Segment Start: Provided data
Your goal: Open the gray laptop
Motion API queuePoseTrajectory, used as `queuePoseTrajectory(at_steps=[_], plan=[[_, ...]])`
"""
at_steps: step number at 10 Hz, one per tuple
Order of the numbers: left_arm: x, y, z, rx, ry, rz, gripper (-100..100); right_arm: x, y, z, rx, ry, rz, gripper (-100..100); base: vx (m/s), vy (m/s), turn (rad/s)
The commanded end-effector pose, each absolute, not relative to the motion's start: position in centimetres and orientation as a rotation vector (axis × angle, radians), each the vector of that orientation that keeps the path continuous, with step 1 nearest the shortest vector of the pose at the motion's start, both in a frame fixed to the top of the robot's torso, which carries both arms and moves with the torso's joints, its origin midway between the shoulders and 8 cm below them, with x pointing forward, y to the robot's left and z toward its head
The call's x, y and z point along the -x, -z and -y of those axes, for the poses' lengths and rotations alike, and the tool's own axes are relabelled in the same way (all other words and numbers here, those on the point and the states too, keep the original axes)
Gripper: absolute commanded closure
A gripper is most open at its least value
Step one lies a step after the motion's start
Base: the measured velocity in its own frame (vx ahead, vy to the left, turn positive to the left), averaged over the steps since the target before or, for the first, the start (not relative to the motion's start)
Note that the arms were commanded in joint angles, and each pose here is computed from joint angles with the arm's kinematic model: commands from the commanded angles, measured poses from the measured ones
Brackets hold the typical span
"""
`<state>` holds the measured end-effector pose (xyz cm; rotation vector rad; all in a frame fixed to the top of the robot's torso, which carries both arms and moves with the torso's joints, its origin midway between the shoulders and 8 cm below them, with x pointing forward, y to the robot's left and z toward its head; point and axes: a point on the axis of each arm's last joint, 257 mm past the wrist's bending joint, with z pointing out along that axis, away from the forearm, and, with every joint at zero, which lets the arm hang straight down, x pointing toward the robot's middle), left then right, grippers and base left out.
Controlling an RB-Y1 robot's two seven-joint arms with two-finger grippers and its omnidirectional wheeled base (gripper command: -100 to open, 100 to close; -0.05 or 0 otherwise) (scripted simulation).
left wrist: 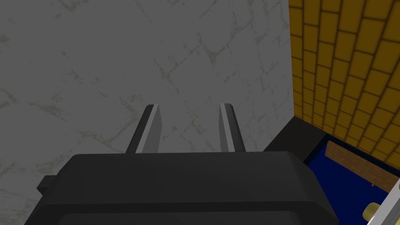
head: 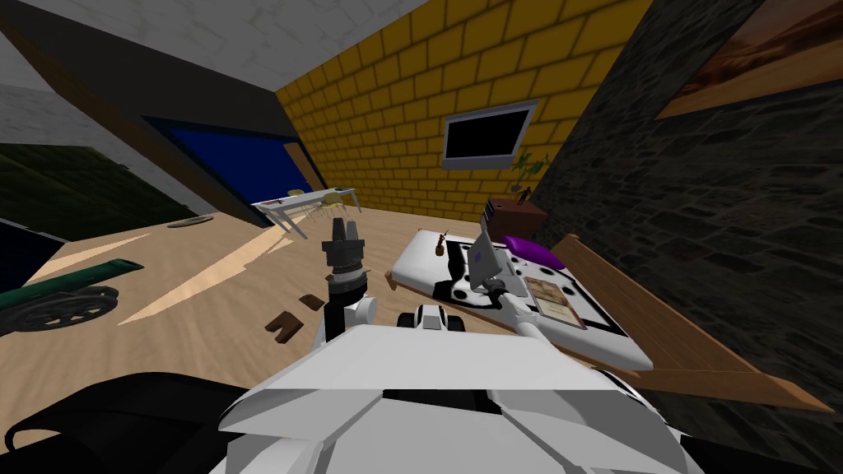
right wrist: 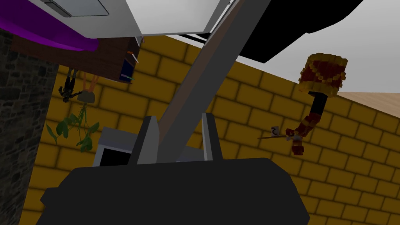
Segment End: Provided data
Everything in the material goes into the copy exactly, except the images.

Answer box:
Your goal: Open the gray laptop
Motion API queuePoseTrajectory, used as `queuePoseTrajectory(at_steps=[_], plan=[[_, ...]])`
"""
at_steps: step number at 10 Hz, one per tuple
Order of the numbers: left_arm: x, y, z, rx, ry, rz, gripper (-100..100); right_arm: x, y, z, rx, ry, rz, gripper (-100..100); base: vx (m/s), vy (m/s), turn (rad/s)
The commanded end-effector pose, each absolute, not relative to the motion's start: position in centimetres and orientation as a rotation vector (axis × angle, radians), each the vector of that orientation that keeps the path continuous, with step 1 nearest the shortest vector of the pose at the motion's start, both in a frame fixed to the top of the robot's torso, which carries both arms and moves with the torso's joints, its origin midway between the shoulders and 8 cm below them, with x pointing forward, y to the robot's left and z toward its head
The call's x, y and z point along the -x, -z and -y of those axes, for the poses' lengths and rotations alike, and the tool's own axes are relabelled in the same way (all other words and numbers here, those on the point and the states too, keep the original axes)
Gripper: absolute commanded closure
A gripper is most open at its least value
Step one lies a step after the motion's start
Base: the measured velocity in its own frame (vx ahead, vy to the left, turn positive to the left), averaged over the steps since the target before or, for the first, the start (not relative to the motion's start)
Note that the arms were commanded in joint angles, and each pose here is computed from joint angles with the arm's kinematic model: commands from the commanded angles, measured poses from the measured ones
Brackets hold the typical span
"""
`<state>` holds the measured end-effector pose (xyz cm; rotation vector rad; all in a frame fixed to the top of the robot's torso, which carries both arms and moves with the torso's joints, its origin midway between the shoulders and 8 cm below them, with x pointing forward, y to the robot's left and z toward its head; point and axes: a point on the axis of each arm's last joint, 257 mm past the wrist's bending joint, with z pointing out along that axis, away from the forearm, and, with every joint at zero, which lets the arm hang straight down, x pointing toward the robot's middle), left then right, grippers and base left out.
Controlling an RB-Y1 robot's two seven-joint arms with two-finger grippers and its omnidirectional wheeled base (gripper command: -100 to open, 100 to close; -0.05 or 0 otherwise) (scripted simulation).
left wrist: 
head: 
right wrist: 

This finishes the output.